→ YOUR TASK
Extract all lines from the data beneath that include the word "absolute".

→ INFORMATION SHOWN

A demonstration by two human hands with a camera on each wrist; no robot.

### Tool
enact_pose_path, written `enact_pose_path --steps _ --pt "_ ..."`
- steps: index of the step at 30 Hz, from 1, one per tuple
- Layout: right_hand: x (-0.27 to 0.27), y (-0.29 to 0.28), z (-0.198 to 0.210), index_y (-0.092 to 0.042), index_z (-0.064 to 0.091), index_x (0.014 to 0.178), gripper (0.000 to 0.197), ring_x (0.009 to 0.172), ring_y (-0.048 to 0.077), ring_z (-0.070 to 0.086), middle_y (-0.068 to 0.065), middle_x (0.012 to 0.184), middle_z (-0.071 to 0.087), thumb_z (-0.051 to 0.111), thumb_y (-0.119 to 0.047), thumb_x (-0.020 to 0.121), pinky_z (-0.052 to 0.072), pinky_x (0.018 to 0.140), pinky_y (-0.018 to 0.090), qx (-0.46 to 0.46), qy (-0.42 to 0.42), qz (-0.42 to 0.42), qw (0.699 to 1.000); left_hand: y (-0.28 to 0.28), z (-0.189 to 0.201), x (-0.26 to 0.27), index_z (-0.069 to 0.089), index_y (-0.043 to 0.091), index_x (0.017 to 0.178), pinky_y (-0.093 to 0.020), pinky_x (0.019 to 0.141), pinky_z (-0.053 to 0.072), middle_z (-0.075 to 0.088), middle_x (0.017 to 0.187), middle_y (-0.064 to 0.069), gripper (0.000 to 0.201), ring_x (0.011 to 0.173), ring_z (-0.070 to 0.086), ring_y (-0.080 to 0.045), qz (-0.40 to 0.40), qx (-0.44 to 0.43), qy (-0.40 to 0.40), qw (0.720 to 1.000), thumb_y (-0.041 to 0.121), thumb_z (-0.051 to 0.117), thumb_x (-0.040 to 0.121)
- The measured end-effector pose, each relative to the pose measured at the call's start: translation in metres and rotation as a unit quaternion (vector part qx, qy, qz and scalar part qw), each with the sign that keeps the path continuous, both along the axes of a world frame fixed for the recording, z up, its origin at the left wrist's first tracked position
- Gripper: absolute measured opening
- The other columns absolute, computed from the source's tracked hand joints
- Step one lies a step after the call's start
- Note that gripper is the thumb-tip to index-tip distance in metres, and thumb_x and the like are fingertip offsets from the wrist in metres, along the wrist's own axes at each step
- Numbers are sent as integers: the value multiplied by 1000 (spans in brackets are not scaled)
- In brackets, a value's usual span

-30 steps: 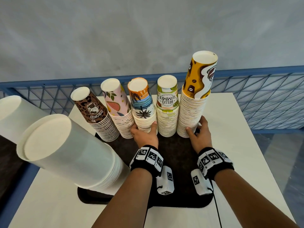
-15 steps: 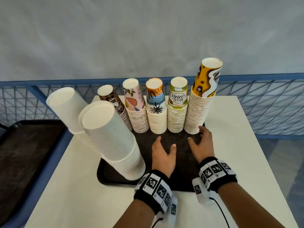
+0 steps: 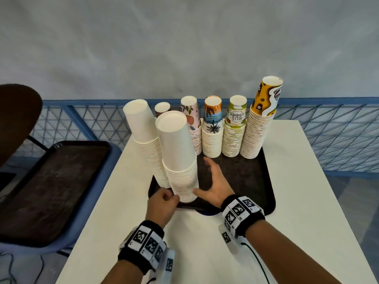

→ ANSWER SPACE
- Gripper: absolute measured opening
- The other columns absolute, computed from the source's tracked hand joints

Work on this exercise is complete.